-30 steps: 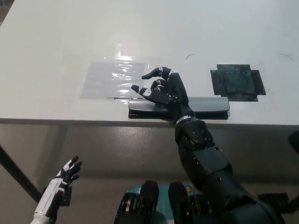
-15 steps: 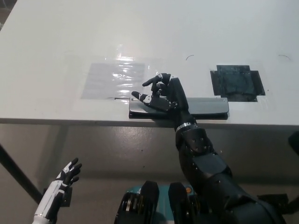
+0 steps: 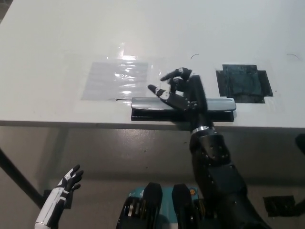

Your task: The paper pin puncher is placed at the center of the table and close to the robot and the robot uses its right fist to press on the paper pin puncher

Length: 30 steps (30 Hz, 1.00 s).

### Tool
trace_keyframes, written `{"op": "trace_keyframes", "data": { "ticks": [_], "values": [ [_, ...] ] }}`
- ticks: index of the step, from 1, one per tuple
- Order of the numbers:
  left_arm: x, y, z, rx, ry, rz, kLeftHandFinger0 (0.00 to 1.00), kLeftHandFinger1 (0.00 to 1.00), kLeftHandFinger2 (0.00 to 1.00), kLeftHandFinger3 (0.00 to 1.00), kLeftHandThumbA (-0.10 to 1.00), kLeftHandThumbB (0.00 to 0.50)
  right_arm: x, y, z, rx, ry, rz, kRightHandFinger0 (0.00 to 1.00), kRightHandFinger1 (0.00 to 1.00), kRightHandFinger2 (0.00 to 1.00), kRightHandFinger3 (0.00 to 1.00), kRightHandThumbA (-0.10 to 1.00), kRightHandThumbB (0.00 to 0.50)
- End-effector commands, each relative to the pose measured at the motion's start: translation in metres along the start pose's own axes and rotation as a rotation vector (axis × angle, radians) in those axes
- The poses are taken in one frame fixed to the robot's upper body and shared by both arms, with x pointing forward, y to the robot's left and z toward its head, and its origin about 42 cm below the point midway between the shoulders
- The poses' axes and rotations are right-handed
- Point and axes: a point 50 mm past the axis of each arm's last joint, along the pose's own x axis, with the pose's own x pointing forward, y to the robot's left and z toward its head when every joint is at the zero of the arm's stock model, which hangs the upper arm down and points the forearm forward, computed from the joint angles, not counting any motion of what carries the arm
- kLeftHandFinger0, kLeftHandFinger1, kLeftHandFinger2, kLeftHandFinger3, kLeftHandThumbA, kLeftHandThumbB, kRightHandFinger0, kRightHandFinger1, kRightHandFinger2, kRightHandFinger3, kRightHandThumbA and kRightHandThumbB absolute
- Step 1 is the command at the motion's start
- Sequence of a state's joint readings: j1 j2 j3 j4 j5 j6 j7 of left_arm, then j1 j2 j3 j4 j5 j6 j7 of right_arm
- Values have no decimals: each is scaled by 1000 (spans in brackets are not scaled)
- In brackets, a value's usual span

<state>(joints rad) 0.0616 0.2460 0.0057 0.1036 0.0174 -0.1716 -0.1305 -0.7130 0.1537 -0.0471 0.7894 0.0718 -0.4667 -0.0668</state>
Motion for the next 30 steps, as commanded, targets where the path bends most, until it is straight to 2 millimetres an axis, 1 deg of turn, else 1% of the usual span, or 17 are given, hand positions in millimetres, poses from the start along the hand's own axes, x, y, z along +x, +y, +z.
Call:
{"op": "trace_keyframes", "data": {
  "ticks": [1, 3, 4, 6, 7, 11, 14, 15, 18, 19, 20, 22, 25, 27, 28, 29, 30],
  "values": [
    [4, 6, 15, 18, -83, -17, 1000, 1000, 1000, 1000, 1000, 181, 1, -13, 218, 150, -494, 97, 0, 0, 0, 0, 1000, 151],
    [6, 7, 16, 18, -83, -16, 1000, 1000, 1000, 1000, 1000, 189, -10, -17, 241, 132, -562, 117, 0, 0, 0, 0, 1000, 141],
    [6, 7, 17, 16, -84, -17, 1000, 1000, 1000, 1000, 1000, 196, -26, -25, 262, 111, -628, 124, 0, 0, 0, 0, 1000, 154],
    [8, 7, 17, 20, -84, -13, 1000, 1000, 1000, 1000, 1000, 198, -38, -34, 273, 76, -669, 144, 0, 0, 0, 0, 1000, 150],
    [7, 8, 16, 30, -86, -16, 1000, 1000, 1000, 1000, 1000, 197, -56, -47, 280, 71, -688, 159, 0, 0, 0, 0, 1000, 189],
    [6, 8, 16, 34, -87, -11, 1000, 1000, 1000, 1000, 1000, 189, -104, -67, 281, -8, -705, 188, 0, 0, 0, 0, 1000, 154],
    [8, 8, 17, 27, -87, -12, 1000, 1000, 1000, 1000, 1000, 205, -133, -79, 271, -103, -674, 177, 0, 0, 0, 0, 1000, 191],
    [8, 9, 17, 27, -86, -12, 1000, 1000, 1000, 1000, 1000, 206, -142, -82, 267, -112, -652, 155, 0, 0, 0, 0, 1000, 228],
    [9, 9, 17, 36, -87, -16, 1000, 1000, 1000, 1000, 1000, 207, -183, -97, 238, -164, -564, 100, 0, 0, 0, 0, 1000, 236],
    [8, 8, 17, 35, -86, -16, 1000, 1000, 1000, 1000, 1000, 208, -184, -97, 238, -167, -560, 99, 0, 0, 0, 0, 1000, 236],
    [9, 8, 17, 37, -88, -18, 1000, 1000, 1000, 1000, 1000, 206, -194, -101, 229, -201, -519, 85, 0, 0, 0, 0, 1000, 222],
    [8, 8, 15, 32, -84, -19, 1000, 1000, 1000, 1000, 1000, 200, -221, -111, 196, -226, -406, 27, 0, 0, 0, 0, 1000, 142],
    [9, 8, 14, 34, -81, -18, 1000, 1000, 1000, 1000, 1000, 198, -241, -119, 160, -204, -274, -50, 0, 0, 0, 0, 1000, 129],
    [9, 8, 14, 31, -79, -19, 1000, 1000, 1000, 1000, 1000, 188, -249, -130, 130, -266, -169, -43, 0, 0, 0, 0, 1000, 84],
    [8, 8, 14, 30, -77, -20, 1000, 1000, 1000, 1000, 1000, 189, -253, -135, 114, -231, -94, -28, 0, 0, 0, 8, 1000, 95],
    [8, 8, 13, 28, -74, -20, 1000, 1000, 1000, 1000, 1000, 194, -255, -138, 107, -220, -58, -22, 57, 0, 6, 61, 1000, 111],
    [8, 8, 13, 26, -70, -21, 1000, 1000, 1000, 1000, 1000, 200, -257, -141, 99, -222, -21, -13, 202, 222, 251, 260, 1000, 166]
  ]
}}
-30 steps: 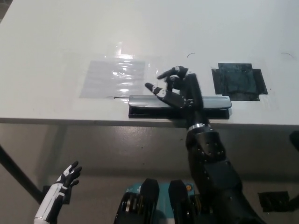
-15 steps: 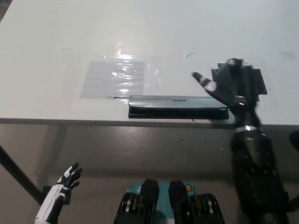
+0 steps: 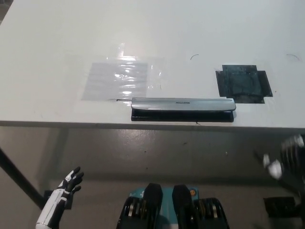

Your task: The paper pin puncher is placed at the center of the table and close to the robot and the robot uses its right fist to press on the paper pin puncher

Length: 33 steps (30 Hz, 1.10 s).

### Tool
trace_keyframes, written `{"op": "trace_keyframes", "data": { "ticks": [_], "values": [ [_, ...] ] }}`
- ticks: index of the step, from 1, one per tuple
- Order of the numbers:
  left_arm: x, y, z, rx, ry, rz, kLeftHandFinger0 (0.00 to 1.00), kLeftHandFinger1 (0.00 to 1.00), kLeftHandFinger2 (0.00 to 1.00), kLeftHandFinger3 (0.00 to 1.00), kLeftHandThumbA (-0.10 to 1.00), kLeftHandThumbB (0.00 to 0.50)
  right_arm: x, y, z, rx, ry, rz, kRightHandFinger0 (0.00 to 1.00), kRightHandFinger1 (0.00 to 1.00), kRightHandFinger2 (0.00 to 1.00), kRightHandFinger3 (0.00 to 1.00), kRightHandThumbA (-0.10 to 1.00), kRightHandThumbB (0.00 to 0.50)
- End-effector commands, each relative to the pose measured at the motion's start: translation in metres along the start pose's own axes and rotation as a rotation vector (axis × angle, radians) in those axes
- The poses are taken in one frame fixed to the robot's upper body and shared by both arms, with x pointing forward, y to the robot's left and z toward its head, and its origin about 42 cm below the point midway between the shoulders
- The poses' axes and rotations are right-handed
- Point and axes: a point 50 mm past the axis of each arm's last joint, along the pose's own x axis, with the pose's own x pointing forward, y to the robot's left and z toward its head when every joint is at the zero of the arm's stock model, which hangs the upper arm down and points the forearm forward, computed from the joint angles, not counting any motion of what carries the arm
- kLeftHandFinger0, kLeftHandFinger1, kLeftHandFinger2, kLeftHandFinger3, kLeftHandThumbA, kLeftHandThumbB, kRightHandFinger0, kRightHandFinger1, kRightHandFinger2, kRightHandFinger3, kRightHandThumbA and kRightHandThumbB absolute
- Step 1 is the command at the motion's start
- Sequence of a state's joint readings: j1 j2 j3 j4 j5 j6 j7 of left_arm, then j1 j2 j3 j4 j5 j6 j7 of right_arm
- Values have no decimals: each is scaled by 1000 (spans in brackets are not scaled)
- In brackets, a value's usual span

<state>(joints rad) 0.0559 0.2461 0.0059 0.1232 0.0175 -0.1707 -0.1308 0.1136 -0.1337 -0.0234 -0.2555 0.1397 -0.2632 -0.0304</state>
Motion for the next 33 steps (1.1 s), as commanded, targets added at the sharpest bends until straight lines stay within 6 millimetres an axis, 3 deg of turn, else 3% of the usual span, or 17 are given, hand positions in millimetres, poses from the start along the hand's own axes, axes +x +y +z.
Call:
{"op": "trace_keyframes", "data": {
  "ticks": [1, 2, 3, 4, 5, 6, 10, 12, 14, 21, 29, 33],
  "values": [
    [7, 8, 17, 28, -82, -22, 1000, 1000, 1000, 1000, 1000, 199, -23, -6, -7, -8, 106, 139, 442, 450, 482, 471, 1000, 198],
    [7, 7, 17, 28, -84, -24, 1000, 1000, 1000, 1000, 1000, 200, -26, -7, -18, -59, 155, 158, 745, 789, 889, 840, 1000, 193],
    [7, 7, 16, 27, -85, -27, 1000, 1000, 1000, 1000, 1000, 202, -29, -7, -25, -107, 180, 179, 872, 923, 1000, 1000, 1000, 195],
    [8, 6, 16, 27, -85, -29, 1000, 1000, 1000, 1000, 1000, 208, -31, -7, -35, -164, 202, 242, 1000, 1000, 1000, 1000, 1000, 262],
    [8, 5, 16, 27, -84, -26, 1000, 1000, 1000, 1000, 1000, 206, -33, -7, -46, -205, 236, 304, 1000, 1000, 1000, 1000, 1000, 316],
    [8, 5, 15, 26, -82, -25, 1000, 1000, 1000, 1000, 1000, 205, -35, -6, -56, -209, 263, 334, 1000, 1000, 1000, 1000, 1000, 319],
    [6, 4, 15, 27, -80, -24, 1000, 1000, 1000, 1000, 1000, 204, -40, 3, -81, -179, 361, 339, 1000, 1000, 1000, 1000, 1000, 408],
    [6, 6, 16, 26, -79, -19, 1000, 1000, 1000, 1000, 1000, 214, -39, 9, -90, -172, 371, 333, 1000, 1000, 1000, 1000, 1000, 412],
    [8, 7, 17, 31, -81, -23, 1000, 1000, 1000, 1000, 1000, 213, -38, 10, -97, -187, 378, 335, 1000, 1000, 1000, 1000, 1000, 383],
    [9, 8, 19, 32, -95, -24, 1000, 1000, 1000, 1000, 1000, 189, -38, 10, -104, -174, 400, 307, 1000, 1000, 1000, 1000, 1000, 395],
    [9, 9, 19, 39, -95, -22, 1000, 1000, 1000, 1000, 1000, 219, -35, 12, -108, -203, 404, 315, 1000, 1000, 1000, 1000, 1000, 370],
    [9, 9, 19, 37, -94, -15, 1000, 1000, 1000, 1000, 1000, 216, -33, 12, -110, -187, 404, 315, 1000, 1000, 1000, 1000, 1000, 388]
  ]
}}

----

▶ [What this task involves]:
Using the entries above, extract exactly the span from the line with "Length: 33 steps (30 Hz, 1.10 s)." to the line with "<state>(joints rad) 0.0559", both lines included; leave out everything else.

▶ [Written answer]:
Length: 33 steps (30 Hz, 1.10 s).

### Tool
trace_keyframes, written `{"op": "trace_keyframes", "data": { "ticks": [_], "values": [ [_, ...] ] }}`
- ticks: index of the step, from 1, one per tuple
- Order of the numbers:
  left_arm: x, y, z, rx, ry, rz, kLeftHandFinger0 (0.00 to 1.00), kLeftHandFinger1 (0.00 to 1.00), kLeftHandFinger2 (0.00 to 1.00), kLeftHandFinger3 (0.00 to 1.00), kLeftHandThumbA (-0.10 to 1.00), kLeftHandThumbB (0.00 to 0.50)
  right_arm: x, y, z, rx, ry, rz, kRightHandFinger0 (0.00 to 1.00), kRightHandFinger1 (0.00 to 1.00), kRightHandFinger2 (0.00 to 1.00), kRightHandFinger3 (0.00 to 1.00), kRightHandThumbA (-0.10 to 1.00), kRightHandThumbB (0.00 to 0.50)
- End-effector commands, each relative to the pose measured at the motion's start: translation in metres along the start pose's own axes and rotation as a rotation vector (axis × angle, radians) in those axes
- The poses are taken in one frame fixed to the robot's upper body and shared by both arms, with x pointing forward, y to the robot's left and z toward its head, and its origin about 42 cm below the point midway between the shoulders
- The poses' axes and rotations are right-handed
- Point and axes: a point 50 mm past the axis of each arm's last joint, along the pose's own x axis, with the pose's own x pointing forward, y to the robot's left and z toward its head when every joint is at the zero of the arm's stock model, which hangs the upper arm down and points the forearm forward, computed from the joint angles, not counting any motion of what carries the arm
- kLeftHandFinger0, kLeftHandFinger1, kLeftHandFinger2, kLeftHandFinger3, kLeftHandThumbA, kLeftHandThumbB, kRightHandFinger0, kRightHandFinger1, kRightHandFinger2, kRightHandFinger3, kRightHandThumbA and kRightHandThumbB absolute
- Step 1 is the command at the motion's start
- Sequence of a state's joint readings: j1 j2 j3 j4 j5 j6 j7 of left_arm, then j1 j2 j3 j4 j5 j6 j7 of right_arm
- Values have no decimals: each is scaled by 1000 (spans in brackets are not scaled)
- In brackets, a value's usual span

<state>(joints rad) 0.0559 0.2461 0.0059 0.1232 0.0175 -0.1707 -0.1308 0.1136 -0.1337 -0.0234 -0.2555 0.1397 -0.2632 -0.0304</state>

Nothing remains to be answered in this exercise.